Even though artificial intelligence has its critics, it is already ubiquitous. Just today, I called UPS and spoke at length with a computer. It used voice recognition technology quite effectively to identify my package number. Even now, I am writing this with NaturallySpeaking 9.5. This voice recognition program is inherently based on artificial intelligence algorithms.

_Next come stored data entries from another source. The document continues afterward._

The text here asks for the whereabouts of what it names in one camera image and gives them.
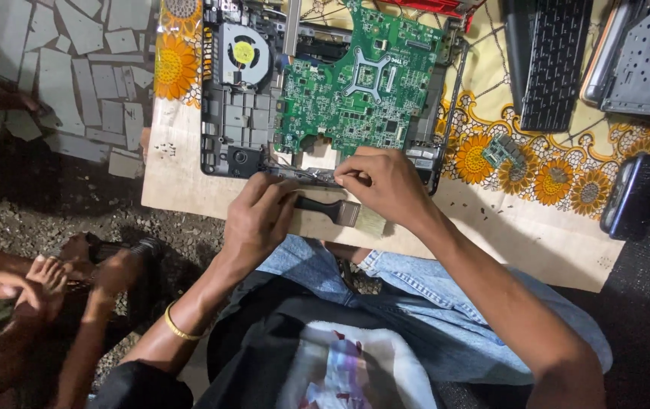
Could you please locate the person's right hand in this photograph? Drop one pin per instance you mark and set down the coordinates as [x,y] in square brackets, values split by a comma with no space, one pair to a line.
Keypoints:
[387,182]

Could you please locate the person's left hand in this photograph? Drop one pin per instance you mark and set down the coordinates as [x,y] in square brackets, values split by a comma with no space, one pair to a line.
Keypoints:
[256,227]

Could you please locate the person's left fingers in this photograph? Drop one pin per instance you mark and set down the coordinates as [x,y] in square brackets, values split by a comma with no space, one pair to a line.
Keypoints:
[276,187]

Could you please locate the person's right fingers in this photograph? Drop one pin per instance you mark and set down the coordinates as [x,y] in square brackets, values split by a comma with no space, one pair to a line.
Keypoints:
[356,170]

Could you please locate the round black laptop speaker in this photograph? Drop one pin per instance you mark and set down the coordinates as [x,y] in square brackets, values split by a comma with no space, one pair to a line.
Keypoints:
[240,157]

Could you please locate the black laptop base chassis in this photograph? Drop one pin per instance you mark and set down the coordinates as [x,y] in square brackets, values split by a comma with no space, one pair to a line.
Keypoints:
[234,122]

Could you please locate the green laptop motherboard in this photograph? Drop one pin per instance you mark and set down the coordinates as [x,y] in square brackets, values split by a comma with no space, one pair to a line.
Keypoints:
[359,85]

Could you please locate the laptop cooling fan yellow label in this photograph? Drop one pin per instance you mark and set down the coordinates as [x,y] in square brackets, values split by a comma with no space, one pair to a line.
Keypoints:
[243,54]

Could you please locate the small green circuit board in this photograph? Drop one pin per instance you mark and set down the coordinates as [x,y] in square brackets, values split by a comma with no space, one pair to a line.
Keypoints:
[502,150]

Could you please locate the silver metal hinge bar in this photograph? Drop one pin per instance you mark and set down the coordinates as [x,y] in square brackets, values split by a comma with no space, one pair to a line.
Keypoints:
[292,25]

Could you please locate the black sandal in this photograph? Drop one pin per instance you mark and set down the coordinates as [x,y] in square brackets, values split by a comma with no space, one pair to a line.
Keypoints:
[143,272]

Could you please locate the person's black printed shirt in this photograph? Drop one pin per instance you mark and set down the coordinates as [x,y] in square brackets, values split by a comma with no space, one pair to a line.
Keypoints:
[268,352]

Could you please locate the person's blue jeans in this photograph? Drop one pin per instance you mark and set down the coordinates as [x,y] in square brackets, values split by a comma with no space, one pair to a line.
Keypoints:
[432,318]

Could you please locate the gold bangle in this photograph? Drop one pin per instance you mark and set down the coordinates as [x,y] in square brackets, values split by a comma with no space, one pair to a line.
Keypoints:
[180,331]

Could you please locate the red plastic object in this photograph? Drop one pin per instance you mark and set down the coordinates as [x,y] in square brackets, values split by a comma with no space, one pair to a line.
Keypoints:
[427,7]

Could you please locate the yellow sunflower print cloth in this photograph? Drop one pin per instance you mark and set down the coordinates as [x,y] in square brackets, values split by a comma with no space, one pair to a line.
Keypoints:
[552,165]

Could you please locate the black laptop keyboard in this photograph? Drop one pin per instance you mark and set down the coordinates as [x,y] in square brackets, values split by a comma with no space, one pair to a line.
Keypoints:
[552,62]

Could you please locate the dark blue smartphone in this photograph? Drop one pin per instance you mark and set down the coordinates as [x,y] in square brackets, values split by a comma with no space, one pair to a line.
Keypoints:
[631,196]

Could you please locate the grey laptop bottom cover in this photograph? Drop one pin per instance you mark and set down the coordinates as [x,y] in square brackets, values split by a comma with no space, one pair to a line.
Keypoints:
[643,62]

But artificial intelligence is not voice recognition alone. AI “perceives its environment and takes actions which maximize its chances of success.” Weizenbaum, clearly a gifted man, gave up computer programming and the field of artificial intelligence altogether later in life. In a way, he was better off than two recent leading authorities in the field. However, based on what I’ve read about him and his work, he really felt that humans shouldn’t rely on machines for decision-making. Of course, now, we do that every day. Pilots use AI to fly airplanes. People rely on AI in their cars without even knowing about it. At some point, people will rely on AI to make decisions about their lives. In one’s PDA, one will have a virtual psychiatrist/business planner/personal coach always at one’s fingertips. I suspect that Weizenbaum would not approve of this, but I think it’s better than, say, relying on Astrology for that same advice.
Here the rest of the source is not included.